阪神電気鉄道が読売新聞社社主、正力松太郎の誘いで阪神タイガースを発足させたのは1935年、甲子園が建設されたのは1924年。実は甲子園は、高校野球大会のために作られた球場なのです。

阪神電気鉄道の初代社長は外山脩造とやましゅうぞう。幼名を寅太といいます。この、外山脩造という人物、実は長岡藩士で戊辰戦争最大の戦闘となった北越戦争に参加しています。脩造(寅太)は奥羽越列藩同盟の総大将であった河井継之助が絶命する寸前に、福沢諭吉に当てた推薦状を持って慶應義塾に入学するのです。

その後、大蔵省に入省すると、河井の遺言の通り大阪へ渡り、渋沢栄一のもとで日本銀行大阪支店の初代支店長となり、大阪麦酒(現・アサヒビール)を設立し、ニューヨーク中央公園で電気鉄道の模型を見たことをきっかけに、私鉄経営を発送し、阪神電気鉄道を設立。

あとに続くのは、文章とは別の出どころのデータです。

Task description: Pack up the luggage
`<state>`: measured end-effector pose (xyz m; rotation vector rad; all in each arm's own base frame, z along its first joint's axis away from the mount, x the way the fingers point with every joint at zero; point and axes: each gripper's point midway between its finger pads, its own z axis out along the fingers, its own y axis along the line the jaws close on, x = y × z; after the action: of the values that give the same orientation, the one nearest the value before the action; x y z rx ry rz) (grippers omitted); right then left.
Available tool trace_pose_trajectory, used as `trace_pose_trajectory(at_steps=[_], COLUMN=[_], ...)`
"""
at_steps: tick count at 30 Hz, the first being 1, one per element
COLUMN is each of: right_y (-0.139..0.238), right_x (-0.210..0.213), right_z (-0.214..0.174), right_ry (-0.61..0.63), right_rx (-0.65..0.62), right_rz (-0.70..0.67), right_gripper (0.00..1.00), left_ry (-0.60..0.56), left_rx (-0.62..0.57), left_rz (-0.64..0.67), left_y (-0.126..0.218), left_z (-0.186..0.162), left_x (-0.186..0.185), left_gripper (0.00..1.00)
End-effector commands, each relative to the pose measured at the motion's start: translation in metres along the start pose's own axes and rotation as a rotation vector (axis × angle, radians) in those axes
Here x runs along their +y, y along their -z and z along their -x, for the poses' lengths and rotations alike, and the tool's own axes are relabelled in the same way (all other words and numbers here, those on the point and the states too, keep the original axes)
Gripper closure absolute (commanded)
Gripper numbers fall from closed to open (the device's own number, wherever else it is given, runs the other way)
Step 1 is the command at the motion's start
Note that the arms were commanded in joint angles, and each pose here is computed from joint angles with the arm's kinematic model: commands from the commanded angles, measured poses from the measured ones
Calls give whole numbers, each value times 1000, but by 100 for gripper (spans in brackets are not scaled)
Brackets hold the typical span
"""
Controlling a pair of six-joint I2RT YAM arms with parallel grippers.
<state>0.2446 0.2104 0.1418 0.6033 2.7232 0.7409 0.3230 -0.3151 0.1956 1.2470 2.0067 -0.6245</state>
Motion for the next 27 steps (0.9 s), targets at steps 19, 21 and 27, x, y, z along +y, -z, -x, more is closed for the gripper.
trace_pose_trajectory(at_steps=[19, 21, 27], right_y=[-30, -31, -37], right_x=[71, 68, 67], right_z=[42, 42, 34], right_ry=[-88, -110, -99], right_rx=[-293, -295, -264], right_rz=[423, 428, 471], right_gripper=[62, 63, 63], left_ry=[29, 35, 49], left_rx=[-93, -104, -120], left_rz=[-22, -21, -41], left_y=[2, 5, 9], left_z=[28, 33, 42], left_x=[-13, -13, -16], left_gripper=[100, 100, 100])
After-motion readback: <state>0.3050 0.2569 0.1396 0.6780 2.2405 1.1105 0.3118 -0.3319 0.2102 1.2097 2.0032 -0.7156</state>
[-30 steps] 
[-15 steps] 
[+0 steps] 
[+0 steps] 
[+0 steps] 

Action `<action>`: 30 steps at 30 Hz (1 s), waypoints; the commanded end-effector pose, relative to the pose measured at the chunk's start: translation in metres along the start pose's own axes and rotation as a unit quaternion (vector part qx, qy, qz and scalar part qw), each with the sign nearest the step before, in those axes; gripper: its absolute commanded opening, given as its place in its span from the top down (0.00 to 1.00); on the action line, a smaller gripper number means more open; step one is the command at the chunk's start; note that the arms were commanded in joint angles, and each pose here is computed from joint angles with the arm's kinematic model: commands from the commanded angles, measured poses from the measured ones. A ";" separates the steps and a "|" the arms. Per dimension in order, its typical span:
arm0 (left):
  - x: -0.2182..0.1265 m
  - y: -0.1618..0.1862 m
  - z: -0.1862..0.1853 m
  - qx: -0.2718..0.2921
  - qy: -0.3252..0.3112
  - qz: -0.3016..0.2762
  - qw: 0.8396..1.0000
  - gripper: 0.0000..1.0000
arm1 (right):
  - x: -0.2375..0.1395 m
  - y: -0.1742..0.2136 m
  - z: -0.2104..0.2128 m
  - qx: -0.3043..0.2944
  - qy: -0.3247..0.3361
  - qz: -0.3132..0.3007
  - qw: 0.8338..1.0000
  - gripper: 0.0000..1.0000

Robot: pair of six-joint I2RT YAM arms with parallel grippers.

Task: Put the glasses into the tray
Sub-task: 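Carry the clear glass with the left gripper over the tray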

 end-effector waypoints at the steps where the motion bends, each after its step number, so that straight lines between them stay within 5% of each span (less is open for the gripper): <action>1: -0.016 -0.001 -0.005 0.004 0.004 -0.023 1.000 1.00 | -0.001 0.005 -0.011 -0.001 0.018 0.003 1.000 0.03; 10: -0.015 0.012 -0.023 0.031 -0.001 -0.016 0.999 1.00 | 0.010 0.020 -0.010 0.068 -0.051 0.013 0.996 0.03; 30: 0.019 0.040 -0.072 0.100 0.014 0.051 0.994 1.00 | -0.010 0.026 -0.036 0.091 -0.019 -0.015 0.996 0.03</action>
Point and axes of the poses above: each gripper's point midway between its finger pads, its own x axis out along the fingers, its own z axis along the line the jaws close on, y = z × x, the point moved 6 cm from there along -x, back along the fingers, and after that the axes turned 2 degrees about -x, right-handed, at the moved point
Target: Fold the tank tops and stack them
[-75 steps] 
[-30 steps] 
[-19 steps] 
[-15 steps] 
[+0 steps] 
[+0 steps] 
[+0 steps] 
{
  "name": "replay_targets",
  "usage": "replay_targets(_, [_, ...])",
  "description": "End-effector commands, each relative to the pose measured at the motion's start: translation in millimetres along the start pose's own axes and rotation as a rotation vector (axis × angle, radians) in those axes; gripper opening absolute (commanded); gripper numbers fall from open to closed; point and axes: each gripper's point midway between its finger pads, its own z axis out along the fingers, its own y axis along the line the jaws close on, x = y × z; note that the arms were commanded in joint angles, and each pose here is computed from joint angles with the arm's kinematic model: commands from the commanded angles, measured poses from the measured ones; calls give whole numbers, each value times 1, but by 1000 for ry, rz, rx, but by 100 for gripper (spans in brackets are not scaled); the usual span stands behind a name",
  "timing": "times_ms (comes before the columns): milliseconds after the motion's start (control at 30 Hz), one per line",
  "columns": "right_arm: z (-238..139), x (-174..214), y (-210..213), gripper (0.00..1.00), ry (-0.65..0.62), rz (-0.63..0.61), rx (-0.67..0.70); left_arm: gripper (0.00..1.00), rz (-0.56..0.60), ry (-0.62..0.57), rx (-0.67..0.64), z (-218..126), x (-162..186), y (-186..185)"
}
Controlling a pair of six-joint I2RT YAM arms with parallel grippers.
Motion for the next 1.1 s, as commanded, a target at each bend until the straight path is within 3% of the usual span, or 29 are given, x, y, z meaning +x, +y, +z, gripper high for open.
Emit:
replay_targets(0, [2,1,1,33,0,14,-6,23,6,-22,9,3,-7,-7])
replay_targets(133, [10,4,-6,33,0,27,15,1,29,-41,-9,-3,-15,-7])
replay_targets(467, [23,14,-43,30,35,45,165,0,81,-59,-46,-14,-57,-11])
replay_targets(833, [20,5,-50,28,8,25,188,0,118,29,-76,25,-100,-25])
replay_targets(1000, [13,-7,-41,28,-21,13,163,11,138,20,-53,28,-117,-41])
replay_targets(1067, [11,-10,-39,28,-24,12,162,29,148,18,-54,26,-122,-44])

初代社長となりました。

戦前は甲子園球場には外山脩造の銅像が飾られていたといいます。
甲子園球場が脩造の死後20年を経過して作られたことを考えると、当時の阪神電鉄の中で脩造が大切にされていたことがわかります。

その後、1935年に大阪タイガースができたとき、その名前は社員からの公募で決められたという。興味深いのは、「タイガース」という言葉が何人もの社員から提案されたことだ。大阪と同様に工業都市であるアメリカのデトロイトを拠点とする「デトロイト・タイガース」を参考にしたともいわれるが、デトロイト・タイガースとは無関係に「タイガース」という名前を押した社員も多数いたといわれています。

慶應ボーイである脩造の幼名に因んだのかどうかは今となってはわかりませんが、その説を強く推す人もいます。

修造のすごく立派な銅像の写真もあります↓

http://www7a.biglobe.ne.jp/~jigenji/toyama03.htm

ただ、残念ながら脩造の像は第二次大戦時に銅が不足したときに溶かされてしまいました。

今その場所には、やはり脩造ゆかりのアサヒビールが虎の像が置かれています。

というわけで、甲子園と慶應(とついでに長岡)のささやかな縁のお話でした。